WORK TASK:
A faithful copy of the whole listing is the goal. Match it exactly.

AVAILABLE DATA:
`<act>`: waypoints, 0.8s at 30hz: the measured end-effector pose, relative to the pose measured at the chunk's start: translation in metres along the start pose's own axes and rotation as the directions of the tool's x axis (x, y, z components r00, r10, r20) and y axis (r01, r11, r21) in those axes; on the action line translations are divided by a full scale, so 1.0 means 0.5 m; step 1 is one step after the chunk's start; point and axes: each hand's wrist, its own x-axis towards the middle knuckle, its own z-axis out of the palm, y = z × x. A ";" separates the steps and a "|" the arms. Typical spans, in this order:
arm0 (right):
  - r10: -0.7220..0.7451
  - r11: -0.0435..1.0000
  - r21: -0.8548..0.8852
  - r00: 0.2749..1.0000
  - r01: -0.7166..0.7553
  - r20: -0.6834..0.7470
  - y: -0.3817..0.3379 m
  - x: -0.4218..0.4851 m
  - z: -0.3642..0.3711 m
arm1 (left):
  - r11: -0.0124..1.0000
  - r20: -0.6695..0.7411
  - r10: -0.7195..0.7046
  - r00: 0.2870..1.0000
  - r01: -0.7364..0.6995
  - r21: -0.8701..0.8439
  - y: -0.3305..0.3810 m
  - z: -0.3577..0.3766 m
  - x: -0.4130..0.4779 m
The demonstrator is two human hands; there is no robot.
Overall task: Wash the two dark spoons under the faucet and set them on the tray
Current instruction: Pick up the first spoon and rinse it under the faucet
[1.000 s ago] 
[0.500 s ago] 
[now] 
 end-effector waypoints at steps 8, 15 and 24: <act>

EXERCISE ANSWER:
`<act>`: waypoints, 0.8s at 30hz: the measured end-effector pose, relative to the pose measured at the chunk's start: translation in metres along the start pose's own axes and rotation as the directions of the tool's x axis (x, y, z components r00, r10, r20) and y axis (r01, r11, r21) in those axes; on the action line translations are divided by a full scale, so 1.0 means 0.5 m; step 1 is one step after the chunk's start; point and axes: each hand's wrist, its own x-axis towards the middle knuckle, its own z-axis out of the palm, y = z × x. A ";" separates the steps and a "|" the arms. Typical spans, in this order:
arm0 (right):
  - r10: -0.7220..0.7451
  - r11: -0.0435..1.0000
  - r21: -0.8548..0.8852
  - r00: 0.2749..1.0000
  - r01: -0.7166..0.7553
  - r20: -0.6834..0.7470
  - y: -0.3817..0.3379 m
  - x: -0.4218..0.4851 m
  - z: -0.3642..0.3711 m
arm1 (left):
  - r11: -0.0124..1.0000
  - r20: -0.6695..0.7411
  - r10: -0.7195..0.7046
  - r00: 0.2870..1.0000
  - r01: -0.7364..0.6995
  - r21: -0.8701..0.8439
  - y: -0.3305..0.3810 m
  - z: -0.3577..0.3766 m
  - x: -0.4130..0.4779 m
The demonstrator is two human hands; there is no robot.
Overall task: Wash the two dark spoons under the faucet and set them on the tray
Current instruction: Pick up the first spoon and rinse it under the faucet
[1.000 s ago] 
[0.500 s ago] 
[now] 
 end-effector waypoints at steps 8, 15 and 24: <act>

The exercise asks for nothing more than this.